**REQUIRED ACTION:** From the data that follows, copy every line holding the string "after".

▬▬▬▬▬▬

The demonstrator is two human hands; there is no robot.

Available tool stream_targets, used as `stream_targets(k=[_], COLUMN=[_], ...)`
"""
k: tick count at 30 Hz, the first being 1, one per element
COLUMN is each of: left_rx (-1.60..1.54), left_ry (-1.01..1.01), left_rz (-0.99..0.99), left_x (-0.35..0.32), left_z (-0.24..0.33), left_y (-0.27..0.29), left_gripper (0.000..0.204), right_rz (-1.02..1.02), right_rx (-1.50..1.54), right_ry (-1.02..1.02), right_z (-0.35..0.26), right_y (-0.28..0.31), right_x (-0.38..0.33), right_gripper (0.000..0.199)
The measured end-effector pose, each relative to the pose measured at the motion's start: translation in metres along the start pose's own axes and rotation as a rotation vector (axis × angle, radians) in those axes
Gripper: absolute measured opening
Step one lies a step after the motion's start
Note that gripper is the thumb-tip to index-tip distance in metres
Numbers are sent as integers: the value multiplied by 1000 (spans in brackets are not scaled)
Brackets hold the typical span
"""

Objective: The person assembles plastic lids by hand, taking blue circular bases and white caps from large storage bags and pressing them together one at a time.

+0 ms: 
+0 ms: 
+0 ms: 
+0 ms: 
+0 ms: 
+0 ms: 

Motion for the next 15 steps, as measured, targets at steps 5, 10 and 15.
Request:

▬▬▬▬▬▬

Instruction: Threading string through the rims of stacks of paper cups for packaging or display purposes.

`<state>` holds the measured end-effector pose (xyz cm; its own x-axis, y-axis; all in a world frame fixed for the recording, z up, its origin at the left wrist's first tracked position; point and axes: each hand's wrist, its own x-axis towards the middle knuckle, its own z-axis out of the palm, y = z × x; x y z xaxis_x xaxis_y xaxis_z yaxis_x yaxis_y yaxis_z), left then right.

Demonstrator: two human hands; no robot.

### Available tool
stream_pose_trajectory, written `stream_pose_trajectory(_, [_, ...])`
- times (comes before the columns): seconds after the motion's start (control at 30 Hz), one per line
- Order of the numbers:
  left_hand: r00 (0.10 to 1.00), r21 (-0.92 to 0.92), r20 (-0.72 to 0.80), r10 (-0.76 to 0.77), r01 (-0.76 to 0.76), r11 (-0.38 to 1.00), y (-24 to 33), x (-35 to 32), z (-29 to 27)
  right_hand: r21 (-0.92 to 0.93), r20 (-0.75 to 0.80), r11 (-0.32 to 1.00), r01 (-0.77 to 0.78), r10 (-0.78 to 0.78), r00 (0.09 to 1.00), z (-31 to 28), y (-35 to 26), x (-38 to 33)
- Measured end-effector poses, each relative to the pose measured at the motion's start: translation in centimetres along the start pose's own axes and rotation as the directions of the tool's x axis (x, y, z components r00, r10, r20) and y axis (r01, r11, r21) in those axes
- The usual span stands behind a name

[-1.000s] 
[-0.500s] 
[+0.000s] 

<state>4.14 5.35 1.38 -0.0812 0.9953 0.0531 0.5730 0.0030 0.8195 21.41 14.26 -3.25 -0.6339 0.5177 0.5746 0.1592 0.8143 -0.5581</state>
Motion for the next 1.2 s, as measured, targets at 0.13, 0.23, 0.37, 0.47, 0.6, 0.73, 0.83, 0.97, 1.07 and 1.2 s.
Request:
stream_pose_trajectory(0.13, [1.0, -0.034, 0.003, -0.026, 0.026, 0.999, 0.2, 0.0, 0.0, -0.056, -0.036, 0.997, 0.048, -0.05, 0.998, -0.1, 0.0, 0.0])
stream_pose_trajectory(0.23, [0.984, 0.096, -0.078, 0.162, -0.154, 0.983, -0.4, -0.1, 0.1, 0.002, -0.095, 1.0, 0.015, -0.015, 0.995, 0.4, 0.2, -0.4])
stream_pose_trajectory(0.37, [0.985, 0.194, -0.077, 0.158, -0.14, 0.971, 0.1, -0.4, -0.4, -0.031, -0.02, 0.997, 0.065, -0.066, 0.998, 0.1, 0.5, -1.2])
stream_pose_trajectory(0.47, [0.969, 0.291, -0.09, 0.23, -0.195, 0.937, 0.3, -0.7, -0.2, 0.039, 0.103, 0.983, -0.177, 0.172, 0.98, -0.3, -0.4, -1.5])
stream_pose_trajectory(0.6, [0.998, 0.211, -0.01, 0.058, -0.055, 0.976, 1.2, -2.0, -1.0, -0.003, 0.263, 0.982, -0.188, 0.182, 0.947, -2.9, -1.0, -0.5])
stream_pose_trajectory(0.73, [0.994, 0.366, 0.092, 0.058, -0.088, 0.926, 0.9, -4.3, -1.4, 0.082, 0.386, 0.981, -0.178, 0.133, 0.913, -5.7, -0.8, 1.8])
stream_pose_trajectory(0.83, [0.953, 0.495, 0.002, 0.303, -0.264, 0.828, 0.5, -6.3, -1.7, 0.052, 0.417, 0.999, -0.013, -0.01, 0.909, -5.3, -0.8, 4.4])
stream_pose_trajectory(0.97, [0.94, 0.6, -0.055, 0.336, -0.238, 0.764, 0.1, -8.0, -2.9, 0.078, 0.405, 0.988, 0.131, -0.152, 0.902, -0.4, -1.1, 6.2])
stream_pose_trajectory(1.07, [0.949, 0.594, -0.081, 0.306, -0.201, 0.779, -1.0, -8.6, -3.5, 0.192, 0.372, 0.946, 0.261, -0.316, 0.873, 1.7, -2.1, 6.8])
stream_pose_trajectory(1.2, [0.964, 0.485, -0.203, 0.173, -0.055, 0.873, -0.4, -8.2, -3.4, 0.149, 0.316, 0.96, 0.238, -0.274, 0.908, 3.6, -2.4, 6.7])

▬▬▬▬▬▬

**TASK ANSWER:**
Step one lies a step after the motion's start
- times (comes before the columns): seconds after the motion's start (control at 30 Hz), one per line

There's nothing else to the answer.